Macaé Evaristo ministrou palestra na oficina temática “Campo: concepção, diversidade e implicações para políticas públicas”

A secretária de Estado de Educação, Macaé Evaristo, participou na tarde da última terça-feira (20/12) da Oficina Temática “Campo: concepção, diversidade e implicações para políticas públicas”, promovida pela Secretaria de Estado de Trabalho e Desenvolvimento Social (Sedese) e Universidade do Estado de Minas Gerais (Uemg).

A oficina foi uma decisão do Grupo Coordenador da Estratégia de Enfrentamento da Pobreza no Campo, instituído em junho deste ano e composto atualmente por 18 parceiros, entre secretarias estaduais, órgãos governamentais e entidades. O objetivo é promover o alinhamento dos conceitos de pobreza e de campo entre os diversos setores públicos representados, por meio do debate e contribuição de pesquisadores e professores que atuam no plano acadêmico. Cerca de 60 gestores e técnicos estaduais participaram da oficina.

Em sua fala, Macaé Evaristo destacou que pensar uma política para a educação do campo no nosso Estado é um dos desafios do governo. “Acho que esse é o nosso desafio hoje: pensar como garantir que as concepções que a gente quer implementar na política pública para a garantia do direito à educação do campo e para o enfrentamento da pobreza rural se viabilizem efetivamente, façam sentido e tenham efeito para aqueles sujeitos que hoje estão no campo no nosso Estado”.

Oficina Temática “Campo: concepção, diversidade e implicações para políticas públicas” foi promovida pela Sedese e pela Uemg. Foto: Reinaldo Soares/ ACS SEE

 

A secretária também apresentou os marcos jurídicos da Educação do Campo representados pela criação das Diretrizes Operacionais da Educação do Campo, de 2002; pela instituição das Diretrizes complementares, de 2008; e pelo Decreto presidencial 7352, de 2010, que abordou a definição de escola do campo, de povos do campo, financiamento, nucleação e formação.

Macaé Evaristo também ressaltou a importância de se discutir o conceito de território já que o Instituto Brasileiro de Geografia e Estatística (IBGE) trabalha com limites administrativos entre rural e urbano, fixados pelos legislativos municipais, e não leva em conta aspectos geográficos, sociais, econômicos ou culturais.
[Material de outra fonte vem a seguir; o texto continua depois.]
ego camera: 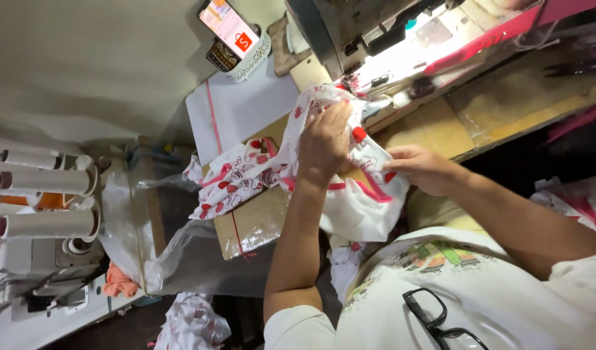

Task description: Sorting and stacking fabric garments with elastic trim at a sewing workstation.

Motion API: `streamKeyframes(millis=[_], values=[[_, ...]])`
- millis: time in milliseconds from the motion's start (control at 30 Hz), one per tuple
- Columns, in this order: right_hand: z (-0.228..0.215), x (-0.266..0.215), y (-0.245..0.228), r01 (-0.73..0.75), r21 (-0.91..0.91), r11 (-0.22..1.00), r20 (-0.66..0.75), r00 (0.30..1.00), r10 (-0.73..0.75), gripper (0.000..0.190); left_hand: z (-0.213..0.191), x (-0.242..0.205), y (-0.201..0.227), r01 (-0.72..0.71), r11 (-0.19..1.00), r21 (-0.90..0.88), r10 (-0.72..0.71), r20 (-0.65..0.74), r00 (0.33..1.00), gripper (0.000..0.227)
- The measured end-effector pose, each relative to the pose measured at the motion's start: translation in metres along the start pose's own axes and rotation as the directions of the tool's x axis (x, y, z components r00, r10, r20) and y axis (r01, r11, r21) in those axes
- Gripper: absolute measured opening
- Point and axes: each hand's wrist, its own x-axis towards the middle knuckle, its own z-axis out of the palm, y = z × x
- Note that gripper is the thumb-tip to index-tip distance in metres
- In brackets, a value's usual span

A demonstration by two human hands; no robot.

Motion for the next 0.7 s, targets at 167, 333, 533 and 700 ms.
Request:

De acordo com o Censo, até 2015 Minas Gerais contava com 335 escolas estaduais de Educação do Campo. Após 2015, a partir de um novo entendimento da Secretaria de Estado de Educação, esse número subiu para 626 escolas, atendendo a 140.254 estudantes. Essas escolas estão distribuídas da seguinte maneira: 120 escolas em sede de município, 177 escolas em sede de distrito e 329 escolas em áreas rurais.

Oficina temática

A oficina representa um passo em direção à construção do Plano Estadual de Enfrentamento à Pobreza no Campo, cuja elaboração está sob responsabilidade da Uemg. Dividida em dois momentos, a parte da manhã foi dedicada ao conceito de pobreza, e à tarde foi debatido o conceito de campo. Este segundo momento ficou sob a responsabilidade da professora da Universidade Federal dos Vales do Jequitinhonha e Mucuri (UFVJM), Aline Sulzbacher; da secretária de Estado de Educação, Macaé Evaristo, e pelo secretário executivo do Conselho Estadual de Desenvolvimento Rural Sustentável (Cedraf-MG), José Antônio Ribeiro.

A Estratégia de Enfrentamento à Pobreza no Campo Novos Encontros - Cidadania para Todos, lançada pelo governador Fernando Pimentel em junho de 2016 e coordenada pela Sedese, tem por objetivo facilitar o acesso da população pobre das áreas rurais a serviços públicos como saúde, educação, energia elétrica, água tratada e será transformada em Plano do Governo de Minas, por meio de projeto de lei a ser encaminhado à Assembleia Legislativa de Minas Gerais, no primeiro semestre de 2017.

A Estratégia atualmente possui nove ações na área de acesso a serviços, benefícios e transferência de renda, cinco ações na área de inclusão produtiva e seis em infraestrutura.